In short, the Democrats are the party of hypocrisy, and the Republicans are the party of showing one’s faults.
Both parties are paid handsomely by powerful industry trade associations and major corporations, and both work day and night to create a convenient legal system for their sponsors.
Returning to the military-industrial complex, the term itself already has a 60-year history.
Dwight Eisenhower, who won the 1952 presidential election as the Republican candidate, was a genuine professional soldier who ended World War II as “Supreme Commander of the Allied Expeditionary Forces.
In his farewell address at the end of his term of office from 1953 to 1961, which coincided with the postwar boom period, Eisenhower warned the American people to “Beware of the Military-Industrial Complex.

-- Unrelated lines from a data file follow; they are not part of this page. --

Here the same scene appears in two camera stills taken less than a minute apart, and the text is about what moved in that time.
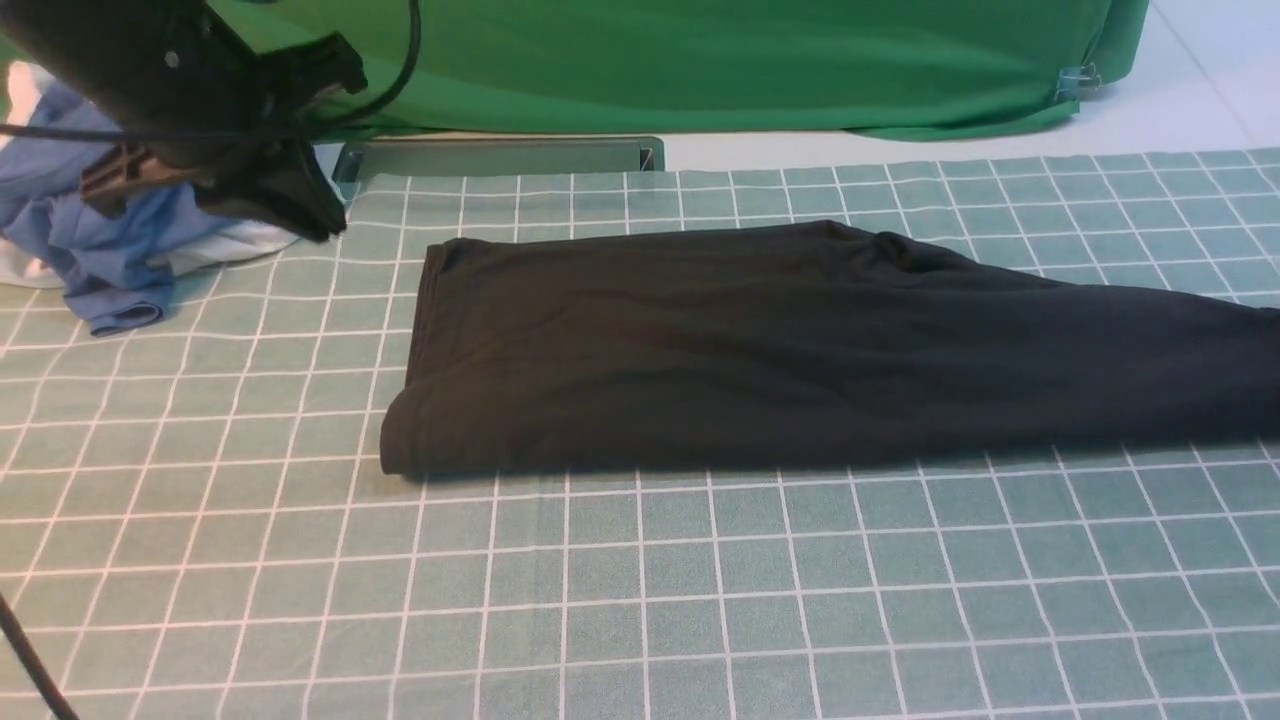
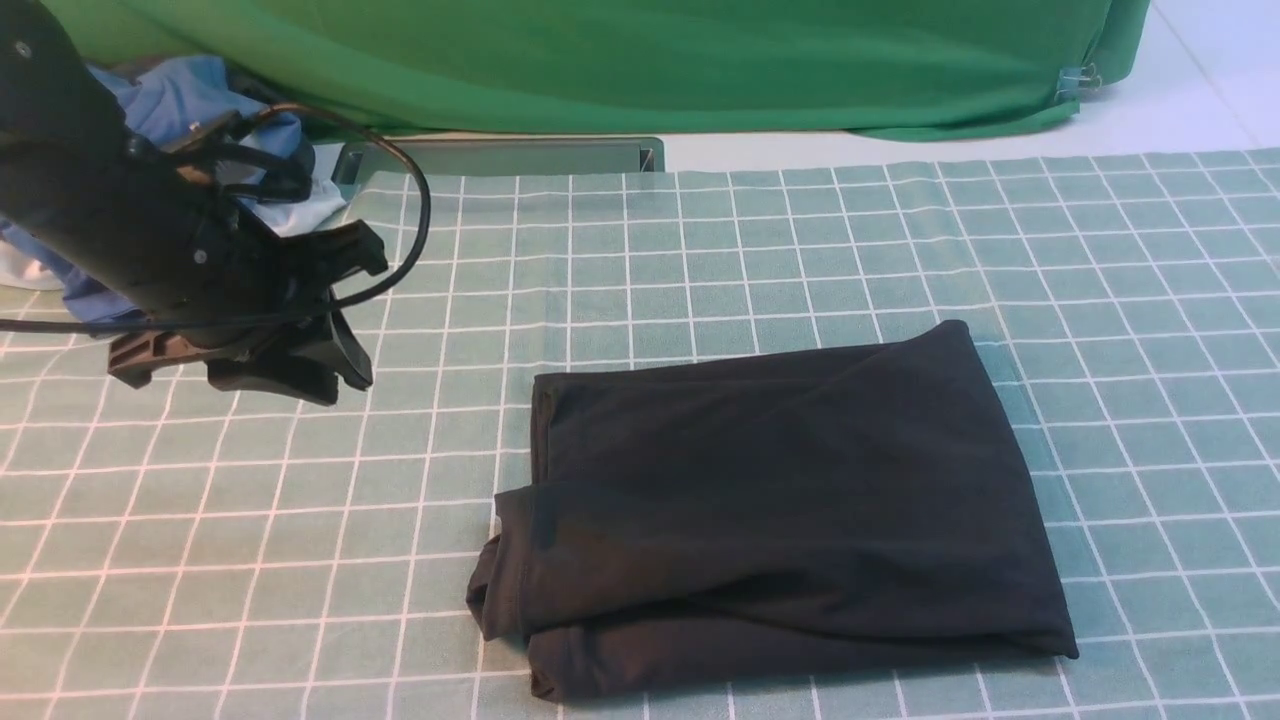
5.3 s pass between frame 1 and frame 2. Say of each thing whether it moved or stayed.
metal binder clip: stayed
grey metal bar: stayed
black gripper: moved
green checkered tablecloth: stayed
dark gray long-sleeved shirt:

The phrase itself originally referred to the military-industrial-academic-congressional complex. Still, out of deference to members of the House and Senate, Eisenhower reduced Congress. Before long, academia disappeared, and the expression has replaced the phrase that only the military and the military-industrial complex are in collusion.
And despite Eisenhower’s warnings, the U.S. had often taken military action since the 1960s that required huge war expenditures when the Democrats had the president and a majority in both the upper and lower houses of Congress.
Among the most costly U.S. general casualties was the Vietnam War.
It was the Democratic Kennedy-Johnson administration that deliberately took over this almost unwinnable war from France, the former sovereign nation of Vietnam, and rushed into it.